* ASSIGNED TASK
Write out, from the entries below, exactly the lines that run between the lines holding "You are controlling" and "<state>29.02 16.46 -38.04", inclusive, and stop there.

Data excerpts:
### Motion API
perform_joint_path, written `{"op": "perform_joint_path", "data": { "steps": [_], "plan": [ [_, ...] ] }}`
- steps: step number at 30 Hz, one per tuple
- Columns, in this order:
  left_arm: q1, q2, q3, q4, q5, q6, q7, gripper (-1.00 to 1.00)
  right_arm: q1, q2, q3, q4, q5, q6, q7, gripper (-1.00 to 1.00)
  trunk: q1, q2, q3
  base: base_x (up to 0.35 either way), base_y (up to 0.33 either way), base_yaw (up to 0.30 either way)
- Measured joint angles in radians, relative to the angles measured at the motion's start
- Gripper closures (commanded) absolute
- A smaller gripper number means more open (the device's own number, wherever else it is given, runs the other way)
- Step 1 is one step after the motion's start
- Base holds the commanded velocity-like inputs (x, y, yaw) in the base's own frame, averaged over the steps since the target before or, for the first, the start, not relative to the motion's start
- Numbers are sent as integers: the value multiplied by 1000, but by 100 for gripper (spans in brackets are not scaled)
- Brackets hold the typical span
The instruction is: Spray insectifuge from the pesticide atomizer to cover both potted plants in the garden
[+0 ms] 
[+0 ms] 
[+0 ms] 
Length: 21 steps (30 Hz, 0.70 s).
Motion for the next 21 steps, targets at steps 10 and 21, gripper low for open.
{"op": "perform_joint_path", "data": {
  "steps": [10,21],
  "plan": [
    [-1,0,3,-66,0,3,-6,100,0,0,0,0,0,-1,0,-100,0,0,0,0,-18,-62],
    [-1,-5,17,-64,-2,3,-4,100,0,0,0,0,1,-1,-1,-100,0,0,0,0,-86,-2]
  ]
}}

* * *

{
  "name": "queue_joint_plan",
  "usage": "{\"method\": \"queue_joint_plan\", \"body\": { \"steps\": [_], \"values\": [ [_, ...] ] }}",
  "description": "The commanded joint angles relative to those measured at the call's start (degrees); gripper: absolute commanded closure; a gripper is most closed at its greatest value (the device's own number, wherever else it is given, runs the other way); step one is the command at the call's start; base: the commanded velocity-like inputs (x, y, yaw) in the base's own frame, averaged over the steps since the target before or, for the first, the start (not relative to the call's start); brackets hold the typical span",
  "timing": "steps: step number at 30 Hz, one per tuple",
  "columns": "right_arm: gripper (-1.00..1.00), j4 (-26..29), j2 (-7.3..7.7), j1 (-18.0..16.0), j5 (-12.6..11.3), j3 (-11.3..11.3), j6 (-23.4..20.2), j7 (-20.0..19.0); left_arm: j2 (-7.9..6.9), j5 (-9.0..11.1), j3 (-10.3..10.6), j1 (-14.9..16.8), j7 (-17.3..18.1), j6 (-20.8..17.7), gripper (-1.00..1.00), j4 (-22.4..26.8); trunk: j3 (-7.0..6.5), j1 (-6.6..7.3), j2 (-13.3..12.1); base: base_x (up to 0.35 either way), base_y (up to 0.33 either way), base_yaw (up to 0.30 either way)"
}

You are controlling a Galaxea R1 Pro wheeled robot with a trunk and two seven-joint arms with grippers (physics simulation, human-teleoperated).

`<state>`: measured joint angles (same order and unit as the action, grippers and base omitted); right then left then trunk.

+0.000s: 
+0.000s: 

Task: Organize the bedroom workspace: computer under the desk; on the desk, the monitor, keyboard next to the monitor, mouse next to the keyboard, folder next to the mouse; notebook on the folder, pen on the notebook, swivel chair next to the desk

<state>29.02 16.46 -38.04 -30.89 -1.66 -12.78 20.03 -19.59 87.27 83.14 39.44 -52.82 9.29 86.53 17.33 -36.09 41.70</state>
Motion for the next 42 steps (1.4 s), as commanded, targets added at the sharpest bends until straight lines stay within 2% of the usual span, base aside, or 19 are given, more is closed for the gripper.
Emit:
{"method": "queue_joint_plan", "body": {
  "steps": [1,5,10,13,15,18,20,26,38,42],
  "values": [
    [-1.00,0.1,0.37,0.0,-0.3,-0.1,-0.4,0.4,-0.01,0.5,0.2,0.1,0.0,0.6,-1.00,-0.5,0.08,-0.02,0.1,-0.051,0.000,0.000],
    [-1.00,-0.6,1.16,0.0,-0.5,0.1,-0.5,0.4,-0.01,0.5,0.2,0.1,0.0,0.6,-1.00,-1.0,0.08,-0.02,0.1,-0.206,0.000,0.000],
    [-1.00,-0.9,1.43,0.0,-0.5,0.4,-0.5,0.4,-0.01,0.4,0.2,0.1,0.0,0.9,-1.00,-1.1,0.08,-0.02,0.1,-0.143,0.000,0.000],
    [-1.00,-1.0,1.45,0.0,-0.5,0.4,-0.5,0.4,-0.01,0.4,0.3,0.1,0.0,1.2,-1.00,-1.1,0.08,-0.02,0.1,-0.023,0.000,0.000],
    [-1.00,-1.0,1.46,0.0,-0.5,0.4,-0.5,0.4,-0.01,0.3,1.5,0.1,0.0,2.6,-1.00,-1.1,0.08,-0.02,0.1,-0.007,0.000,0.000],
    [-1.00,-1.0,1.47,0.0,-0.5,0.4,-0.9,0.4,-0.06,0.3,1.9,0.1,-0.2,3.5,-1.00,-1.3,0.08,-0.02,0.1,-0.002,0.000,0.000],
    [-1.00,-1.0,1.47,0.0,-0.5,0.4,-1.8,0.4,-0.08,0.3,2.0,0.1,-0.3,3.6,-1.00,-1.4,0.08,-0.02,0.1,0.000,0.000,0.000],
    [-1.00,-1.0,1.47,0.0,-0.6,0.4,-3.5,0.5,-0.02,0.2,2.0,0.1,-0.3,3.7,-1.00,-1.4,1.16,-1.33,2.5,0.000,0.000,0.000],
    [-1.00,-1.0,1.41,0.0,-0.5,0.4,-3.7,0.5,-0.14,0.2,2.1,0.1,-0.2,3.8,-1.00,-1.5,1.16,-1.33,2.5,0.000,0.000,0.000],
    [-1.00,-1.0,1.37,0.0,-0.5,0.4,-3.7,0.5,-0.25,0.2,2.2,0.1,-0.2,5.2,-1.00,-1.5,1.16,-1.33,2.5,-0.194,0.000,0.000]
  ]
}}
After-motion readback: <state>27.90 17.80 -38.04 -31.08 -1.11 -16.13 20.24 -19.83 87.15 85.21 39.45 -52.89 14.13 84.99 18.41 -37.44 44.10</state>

* TASK OUTPUT
You are controlling a Galaxea R1 Pro wheeled robot with a trunk and two seven-joint arms with grippers (physics simulation, human-teleoperated).

`<state>`: measured joint angles (same order and unit as the action, grippers and base omitted); right then left then trunk.

+0.000s: 
+0.000s: 

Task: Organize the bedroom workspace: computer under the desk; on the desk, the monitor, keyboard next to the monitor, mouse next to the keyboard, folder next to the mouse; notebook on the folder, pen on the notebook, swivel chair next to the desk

<state>29.02 16.46 -38.04 -30.89 -1.66 -12.78 20.03 -19.59 87.27 83.14 39.44 -52.82 9.29 86.53 17.33 -36.09 41.70</state>

Nothing remains to be added to the exercise.